The fashionable world of our time has little taste for such pleasures. This old splendour we cannot produce; but the words which the magnificent lords and ladies spoke to one another as they blazed, were those that make up the Poetry of Fletcher’s Faithful Shepherdess, Ben Jonson’s Sad Shepherd, and, finest of all, the Comus of Milton. They are the most matchless frames of language in which sweet thoughts and fancies were ever set. After all, before this higher beauty, royal pomp even seems only a coarse excrescence, and all would be better if the accessories of the rendering were very simple. Already in my mind is the grove for Comus designed; the mass of green which shall stand in the centre, the blasted trunk that shall rise for contrast to one side, and the vine that shall half conceal the splintered summit, the banks of wild-flowers that shall be transferred, the light the laboratory shall yield us to make all seem as if seen through enchanter’s incense.

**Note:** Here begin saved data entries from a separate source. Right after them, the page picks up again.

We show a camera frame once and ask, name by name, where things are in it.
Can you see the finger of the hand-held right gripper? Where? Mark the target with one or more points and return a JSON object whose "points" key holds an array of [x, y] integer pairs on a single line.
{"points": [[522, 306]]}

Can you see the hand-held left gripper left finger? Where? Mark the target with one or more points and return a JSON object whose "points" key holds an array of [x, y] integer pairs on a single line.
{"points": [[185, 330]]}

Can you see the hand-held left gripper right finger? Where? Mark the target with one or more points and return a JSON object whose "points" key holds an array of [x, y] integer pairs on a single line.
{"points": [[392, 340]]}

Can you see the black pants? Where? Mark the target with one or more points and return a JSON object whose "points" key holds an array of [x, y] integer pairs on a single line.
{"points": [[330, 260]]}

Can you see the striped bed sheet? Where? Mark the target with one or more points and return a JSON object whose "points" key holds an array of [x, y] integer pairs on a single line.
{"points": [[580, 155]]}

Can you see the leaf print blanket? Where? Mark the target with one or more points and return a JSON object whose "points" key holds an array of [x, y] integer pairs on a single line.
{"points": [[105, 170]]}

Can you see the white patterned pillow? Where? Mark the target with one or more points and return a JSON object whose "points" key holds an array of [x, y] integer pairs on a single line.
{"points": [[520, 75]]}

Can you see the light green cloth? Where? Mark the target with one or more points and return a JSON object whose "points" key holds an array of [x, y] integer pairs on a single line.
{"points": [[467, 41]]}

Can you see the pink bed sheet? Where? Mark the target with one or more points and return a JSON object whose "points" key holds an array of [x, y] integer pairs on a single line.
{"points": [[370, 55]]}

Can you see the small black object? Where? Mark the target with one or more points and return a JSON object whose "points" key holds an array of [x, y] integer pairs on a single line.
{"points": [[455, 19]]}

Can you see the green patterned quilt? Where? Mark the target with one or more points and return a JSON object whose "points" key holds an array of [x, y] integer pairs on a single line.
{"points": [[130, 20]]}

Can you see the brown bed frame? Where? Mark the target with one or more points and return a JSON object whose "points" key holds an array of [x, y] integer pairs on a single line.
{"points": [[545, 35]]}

I have in mind the sweet-voiced girl who shall be the lost lady and sing the invocation to Sabrina; the swart youth who shall be the magician and say the lines,
“At every fall, smoothing the raven
down
Of darkness till it smiled”;
and the golden-haired maid who shall glide in and out in silvery attire, as the attendant spirit. Come, Fastidiosus,—I shall invite too the editors of David’s Harp,—and you shall all own the truth of Milton’s own words, “that sanctity and virtue and truth herself may in this wise be elegantly dressed,” when the attendant spirit recites:
“Now my task is smoothly done,
I can fly or I can run
Quickly to the green earth’s end,
Where the bowed welkin low doth bend;
And from thence can soar as soon
To the corners of the moon.
Mortals that would follow me,
Love virtue; she alone is free,
She can teach ye how to climb
Higher than the sphery chime;
Or if virtue feeble were,
Heaven itself would stoop to her.”
CHAPTER IV
THE GIANT IN THE SPIKED HELMET
In January of 1870, having decided to teach rather than preach, I embarked for Germany to enjoy a year of foreign study. Like Western professors in general (to borrow the witticism of President Eliot) I occupied not so much a chair as a sofa, and felt that I needed enlargement for the performance of my functions.